Wood excited for new opportunity with Bucs

Wood excited for new opportunity with Bucs

PITTSBURGH -- One could hardly tell that Brandon Wood, fresh off a red-eye flight from California to Pittsburgh, was running on two hours of sleep. Minutes after donning his new No. 2 jersey, Wood smiled and spoke glowingly about the opportunity to revive his career with the Pirates.

Wood arrives having previously known only one organization. He was picked by the Angels in the first round of the 2003 First-Year Player Draft and remained in their system until being designated for assignment this past week. The Pirates, looking for another option at short, plucked Wood off waivers.

"I'm definitely happy," Wood said of the change of scenery. "You get to know an organization for so long that it's hard to leave because you're leaving your friends. But from a baseball standpoint, I come to a good place. There is a much better opportunity for me here than there was in Anaheim."

On Saturday, Wood talked about freeing himself of the external expectations that loomed over him with the Angels. Once one of baseball's top prospects, Wood never found his footing in the Majors. In parts of five seasons, he hit .168 with 11 homers in 173 games.

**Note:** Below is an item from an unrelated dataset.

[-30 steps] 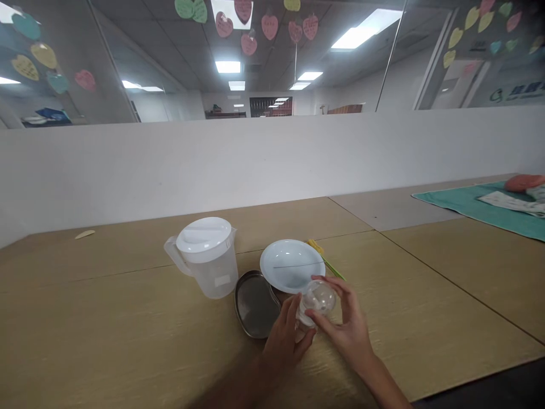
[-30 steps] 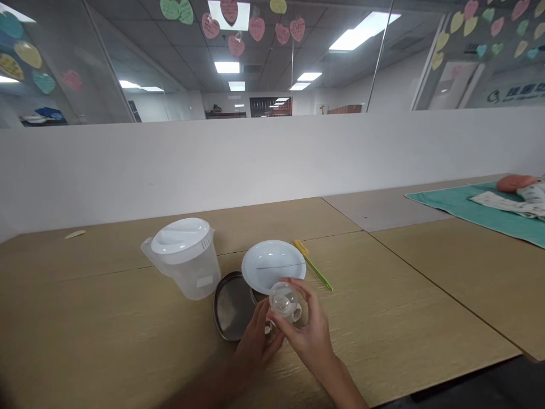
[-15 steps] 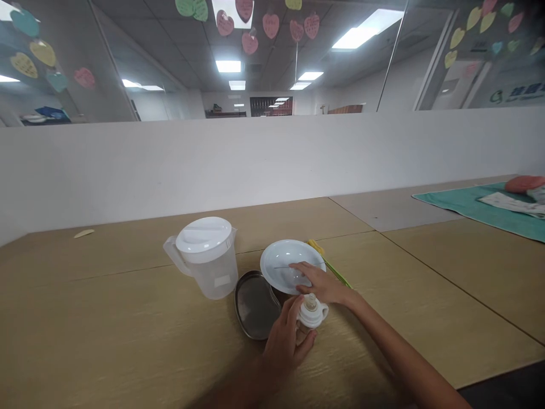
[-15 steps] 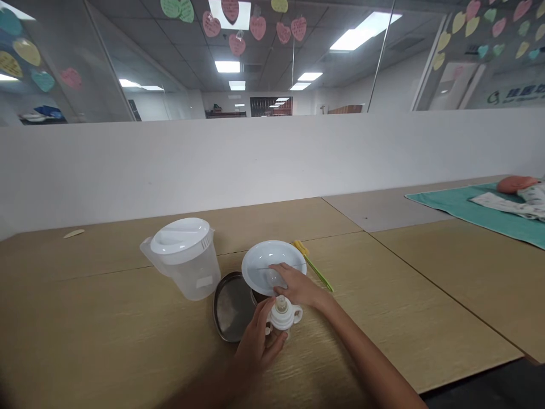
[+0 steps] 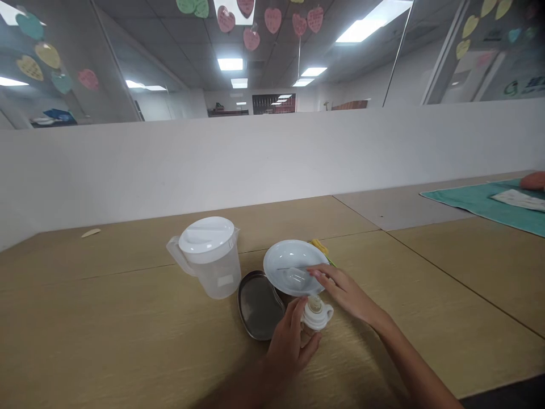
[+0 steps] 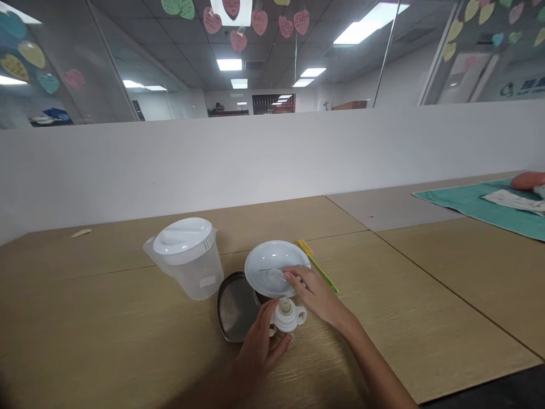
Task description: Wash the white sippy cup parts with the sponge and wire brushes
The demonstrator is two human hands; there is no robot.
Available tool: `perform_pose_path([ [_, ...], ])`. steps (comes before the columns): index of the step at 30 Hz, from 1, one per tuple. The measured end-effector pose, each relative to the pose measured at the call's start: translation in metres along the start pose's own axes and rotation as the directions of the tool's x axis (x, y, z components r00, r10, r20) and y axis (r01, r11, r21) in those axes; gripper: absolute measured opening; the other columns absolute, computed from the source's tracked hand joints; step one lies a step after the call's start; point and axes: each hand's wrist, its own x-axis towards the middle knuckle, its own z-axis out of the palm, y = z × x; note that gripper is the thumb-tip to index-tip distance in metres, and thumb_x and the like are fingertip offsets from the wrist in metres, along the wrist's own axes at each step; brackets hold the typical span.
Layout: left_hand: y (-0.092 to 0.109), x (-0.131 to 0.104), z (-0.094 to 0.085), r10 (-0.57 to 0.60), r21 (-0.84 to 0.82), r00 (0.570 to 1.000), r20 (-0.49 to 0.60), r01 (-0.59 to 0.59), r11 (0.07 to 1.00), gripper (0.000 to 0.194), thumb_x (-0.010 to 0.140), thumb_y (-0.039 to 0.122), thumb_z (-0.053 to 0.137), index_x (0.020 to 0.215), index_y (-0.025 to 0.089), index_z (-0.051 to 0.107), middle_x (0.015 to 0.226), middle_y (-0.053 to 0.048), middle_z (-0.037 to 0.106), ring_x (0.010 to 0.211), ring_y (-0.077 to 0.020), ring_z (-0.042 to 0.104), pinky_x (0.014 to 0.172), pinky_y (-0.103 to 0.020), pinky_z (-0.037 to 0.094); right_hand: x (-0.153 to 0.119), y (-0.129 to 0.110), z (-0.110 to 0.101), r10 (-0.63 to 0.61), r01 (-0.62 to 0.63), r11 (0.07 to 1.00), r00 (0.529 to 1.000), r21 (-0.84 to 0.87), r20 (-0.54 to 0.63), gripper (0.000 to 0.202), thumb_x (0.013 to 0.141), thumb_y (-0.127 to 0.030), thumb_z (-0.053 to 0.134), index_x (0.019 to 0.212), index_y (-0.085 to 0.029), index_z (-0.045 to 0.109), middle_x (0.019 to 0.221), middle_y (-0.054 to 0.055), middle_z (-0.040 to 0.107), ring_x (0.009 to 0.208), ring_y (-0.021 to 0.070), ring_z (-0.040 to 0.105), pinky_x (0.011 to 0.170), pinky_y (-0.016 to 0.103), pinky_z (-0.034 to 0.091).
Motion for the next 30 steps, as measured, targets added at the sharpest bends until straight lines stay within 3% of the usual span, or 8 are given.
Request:
perform_pose_path([
  [3, -0.003, -0.004, 0.004, -0.017, -0.042, 0.999, -0.041, 0.015, 0.999, 0.076, 0.081, 0.022, 0.055, 0.14, 0.021, 0.007, 0.131, -0.016, 0.043, 0.119, -0.0267, 0.047, 0.095, -0.045, 0.044, -0.025, -0.009, 0.009, -0.026, 0.024, 0.999, 0.999, 0.049, 0.03, 0.032, 0.086, -0.043, 0.048, 0.107, -0.022, 0.062, 0.103, 0.007, 0.064, 0.093, 0.0229, 0.059, 0.079, 0.035, 0.049],
  [6, -0.004, -0.007, 0.005, -0.011, -0.067, 1.0, -0.026, 0.009, 0.998, 0.078, 0.083, 0.022, 0.053, 0.141, 0.02, 0.001, 0.134, -0.018, 0.04, 0.122, -0.0282, 0.043, 0.096, -0.048, 0.042, -0.041, -0.002, 0.029, -0.114, 0.112, 0.993, 0.988, -0.025, -0.1, 0.038, 0.073, -0.035, 0.066, 0.109, -0.024, 0.06, 0.11, 0.008, 0.06, 0.103, 0.0254, 0.055, 0.088, 0.038, 0.045],
  [9, -0.003, -0.005, 0.001, 0.018, -0.087, 1.0, 0.001, -0.017, 0.996, 0.071, 0.085, 0.025, 0.051, 0.141, 0.019, 0.006, 0.134, -0.018, 0.041, 0.121, -0.0278, 0.045, 0.097, -0.048, 0.042, -0.048, 0.009, 0.043, -0.086, 0.094, 0.995, 0.978, 0.033, -0.188, 0.042, 0.072, -0.028, 0.067, 0.112, -0.024, 0.057, 0.113, 0.008, 0.059, 0.108, 0.025, 0.053, 0.091, 0.039, 0.044],
  [13, -0.004, -0.003, -0.004, 0.068, -0.089, 0.997, 0.03, -0.065, 0.994, 0.064, 0.087, 0.033, 0.048, 0.14, 0.02, 0.014, 0.135, -0.017, 0.042, 0.123, -0.0281, 0.044, 0.098, -0.047, 0.042, -0.052, 0.011, 0.038, 0.046, -0.016, 0.947, 0.995, 0.321, -0.088, 0.045, 0.074, -0.028, 0.065, 0.118, -0.023, 0.052, 0.118, 0.009, 0.059, 0.109, 0.0233, 0.055, 0.092, 0.037, 0.045],
  [17, -0.006, -0.004, -0.002, 0.072, -0.068, 0.995, 0.065, -0.068, 0.995, 0.066, 0.087, 0.035, 0.049, 0.139, 0.018, 0.014, 0.135, -0.018, 0.042, 0.123, -0.0291, 0.043, 0.098, -0.048, 0.042, -0.05, 0.012, 0.022, 0.05, -0.065, 0.849, 0.998, 0.525, 0.043, 0.055, 0.078, -0.03, 0.061, 0.129, -0.026, 0.042, 0.123, 0.009, 0.056, 0.112, 0.0231, 0.053, 0.093, 0.039, 0.044],
  [22, -0.004, -0.006, 0.0, 0.002, -0.039, 0.998, 0.055, 0.0, 0.999, 0.06, 0.086, 0.032, 0.05, 0.137, 0.017, 0.022, 0.131, -0.018, 0.045, 0.121, -0.0281, 0.045, 0.097, -0.048, 0.043, -0.044, 0.023, 0.019, 0.231, -0.073, 0.88, 0.929, 0.47, -0.288, 0.041, 0.084, -0.045, 0.049, 0.118, -0.023, 0.055, 0.116, 0.01, 0.061, 0.115, 0.0259, 0.051, 0.102, 0.046, 0.034],
  [26, -0.007, -0.006, 0.002, 0.061, -0.021, 0.998, 0.034, -0.061, 0.998, 0.063, 0.086, 0.031, 0.05, 0.138, 0.018, 0.017, 0.131, -0.018, 0.044, 0.12, -0.0283, 0.046, 0.095, -0.048, 0.045, -0.05, 0.014, 0.025, 0.183, -0.093, 0.844, 0.976, 0.529, -0.12, 0.044, 0.085, -0.051, 0.048, 0.118, -0.023, 0.055, 0.119, 0.011, 0.059, 0.11, 0.0254, 0.055, 0.095, 0.043, 0.042],
  [30, -0.01, -0.006, 0.004, 0.088, -0.009, 0.996, 0.033, -0.088, 0.996, 0.065, 0.086, 0.03, 0.05, 0.138, 0.019, 0.015, 0.131, -0.017, 0.044, 0.119, -0.0282, 0.047, 0.093, -0.048, 0.046, -0.054, 0.002, 0.028, 0.084, -0.003, 0.933, 0.974, 0.36, -0.209, 0.03, 0.074, -0.046, 0.065, 0.093, -0.022, 0.063, 0.111, 0.009, 0.061, 0.11, 0.0252, 0.053, 0.094, 0.039, 0.043],
])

That was a far cry from his torrid Minor League numbers, which included 43 homers in 2005.

"I had a black cloud over my head," Wood said, speaking of the external pressure. "I would get 30 or 40 at-bats here or there and struggle, and it was like, 'Why isn't this kid hitting a home run every seven at-bats?' I always had that around my head. I'm just here to relax and play baseball and make it fun again."

The Pirates haven't specifically divulged how the playing time will be split between Wood and Ronny Cedeno at short. But Wood is expected to get plenty of at-bats. He will also be an option at third or first, and possibly at second base after he gets some defensive work there.

Upon Wood's arrival on Saturday, Pittsburgh optioned Pedro Ciriaco back to Triple-A. Ciriaco had been called up on Friday as reinforcement until Wood landed in Pittsburgh.